A) Elm (Ulmus spp.)
These trees are spread over much of the Northern Hemisphere, inhabiting temperate and tropical-montane regions and South over the Equator into Indonesia. There are approximately 30-40 different species of Elms. Eight of these are native to North America. The Elm tree can tolerate a wide range of soil types and pH levels but must be somewhere that drains well. Elms can grow rapidly to be 40-140 feet tall. The leaves alternate on the branches and are doubly serrated down the edges. They are not perfectly symmetrical and come to a long point at the tip.
Most of the mature elms in Europe or North America have been killed by Dutch elm disease. This is a microfungus that is spread by bark beetles. The fungal spores enter the trees through the wounds caused by the beetles and invade the vascular system of the tree. In order to stop the spread, the tree blocks the flow of sap from the roots to leaves, which slowly kills the tree from the inside out.

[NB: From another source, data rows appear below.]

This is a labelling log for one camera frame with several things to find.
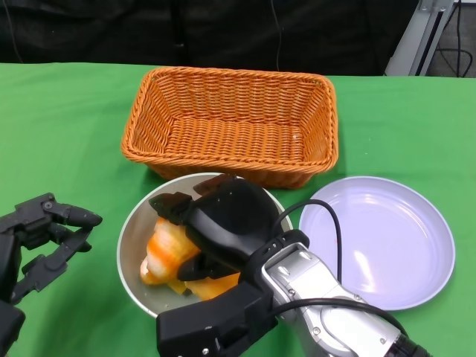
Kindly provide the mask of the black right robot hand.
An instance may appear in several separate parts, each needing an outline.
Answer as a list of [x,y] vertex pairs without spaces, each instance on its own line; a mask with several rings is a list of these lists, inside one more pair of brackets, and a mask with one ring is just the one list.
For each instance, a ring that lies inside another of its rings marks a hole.
[[185,228],[200,250],[178,266],[181,281],[219,279],[242,271],[251,255],[272,237],[279,211],[256,184],[220,174],[193,187],[196,200],[182,193],[162,193],[149,200],[158,216]]

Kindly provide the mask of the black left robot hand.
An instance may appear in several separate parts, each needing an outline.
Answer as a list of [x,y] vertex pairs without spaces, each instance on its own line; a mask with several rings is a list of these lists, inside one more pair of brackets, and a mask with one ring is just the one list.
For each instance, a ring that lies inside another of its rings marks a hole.
[[[90,210],[57,202],[52,193],[17,204],[1,217],[1,300],[16,305],[55,281],[76,253],[91,250],[87,239],[102,221]],[[48,242],[57,244],[53,253],[21,265],[22,248],[31,251]]]

So far, none of the species of trees in North America or Europe have been found to be resistant to the fungus, though there are several species in Asia that seem to be.
B) Green Ash (Fraximus pennsylvanica)
The Green Ash is a fairly hardy tree that can grow in all kinds of conditions. It prefers damp soils or stream banks but is able to withstand droughts to some degree. It is a quick grower that can reach 50-60 feet tall and the crown (top of the tree) can spread up to 25 feet across. Green Ash are relatively short-lived compared to other trees, living on average 30-50 years. It grows well in full sun and provides excellent shade for whatever is underneath it once it is full grown. The leaves are lance-shaped, medium to dark green. It is native to North America.

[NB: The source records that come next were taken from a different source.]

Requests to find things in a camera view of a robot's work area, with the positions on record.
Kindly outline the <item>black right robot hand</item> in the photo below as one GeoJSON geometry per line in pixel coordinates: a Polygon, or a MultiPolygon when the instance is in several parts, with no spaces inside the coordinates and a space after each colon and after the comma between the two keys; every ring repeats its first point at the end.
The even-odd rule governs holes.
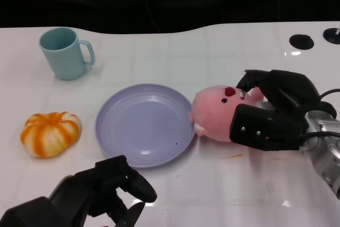
{"type": "Polygon", "coordinates": [[[263,151],[298,150],[308,128],[303,108],[319,97],[304,75],[282,70],[246,70],[237,84],[245,92],[259,89],[267,103],[235,108],[229,130],[232,142],[263,151]]]}

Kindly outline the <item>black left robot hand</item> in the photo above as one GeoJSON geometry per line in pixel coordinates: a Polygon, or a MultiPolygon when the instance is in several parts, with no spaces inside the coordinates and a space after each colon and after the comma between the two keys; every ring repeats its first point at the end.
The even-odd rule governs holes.
{"type": "Polygon", "coordinates": [[[87,216],[103,214],[116,226],[135,226],[145,204],[155,202],[157,193],[121,155],[66,177],[49,199],[71,226],[83,226],[87,216]]]}

The Green Ash is threatened by the emerald ash borer, a beetle from Asia that has killed off many of these trees. The emerald ash borer bores into ash trees, destroying the vascular tissue of trees, cutting off the supply of water and nutrients from the roots to the leaves. The tops of the trees start to die and within 2 years the whole canopy of a tree will be dead.
C) Eastern Cottonwood (Populus deltoids)
This large tree is native to North America, growing from the East coast to the southwest and from Canada to Mexico. It grows 67-130 feet tall and can be up to 6 feet in diameter. The leaves are large, broad, and triangular with jagged edges running up the sides. They have flat stems which causes the slightest breeze to shake them in the trees. The turn a bright yellow in the fall as the temperature becomes cooler and it dries out.

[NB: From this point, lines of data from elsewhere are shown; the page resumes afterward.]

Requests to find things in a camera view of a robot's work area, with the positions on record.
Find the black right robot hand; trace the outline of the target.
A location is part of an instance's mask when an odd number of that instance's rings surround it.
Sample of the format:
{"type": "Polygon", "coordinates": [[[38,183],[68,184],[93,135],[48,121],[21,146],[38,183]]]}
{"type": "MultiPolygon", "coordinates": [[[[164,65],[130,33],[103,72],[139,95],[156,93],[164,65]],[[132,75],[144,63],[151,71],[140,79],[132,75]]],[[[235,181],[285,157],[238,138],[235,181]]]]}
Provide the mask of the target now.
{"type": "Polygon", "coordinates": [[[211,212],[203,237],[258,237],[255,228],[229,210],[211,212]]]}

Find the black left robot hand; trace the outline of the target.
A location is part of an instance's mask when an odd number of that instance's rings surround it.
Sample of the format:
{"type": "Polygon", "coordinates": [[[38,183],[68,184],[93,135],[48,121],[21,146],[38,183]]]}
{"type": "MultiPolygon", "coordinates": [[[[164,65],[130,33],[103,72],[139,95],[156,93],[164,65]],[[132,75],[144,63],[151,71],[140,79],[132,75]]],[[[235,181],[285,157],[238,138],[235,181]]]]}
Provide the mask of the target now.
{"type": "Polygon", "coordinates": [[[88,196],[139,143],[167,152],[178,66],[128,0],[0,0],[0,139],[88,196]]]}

Cottonwoods grow best in bare soil and full sun. They prefer to be where they are near water or damp soil. Their seeds are white and fluffy giving them their names. These seed germinate best along river banks, sandbars, and islands.
D) Common Dogwood (Cornus spp.)
The most common type of Dogwood in this area is the Cornus florida or the cultivated flowering dogwood. The leaves are simple, smooth edged, with curving veins that are easy to see. The flowers are usually tightly clustered without petals themselves but have 4 to 6 white petal-like bracts surrounding them.
Certain species of Dogwoods have edible fruit (though not usually the ones grown around here). They are usually grown as ornamental plants because in bloom, they can be quite beautiful. The wood it tough and highly prized for small items that require a very strong hard wood to produce. The tannins in the bark have also been known to prevent the spread of malaria and have been substituted for quinine, a common malaria drug.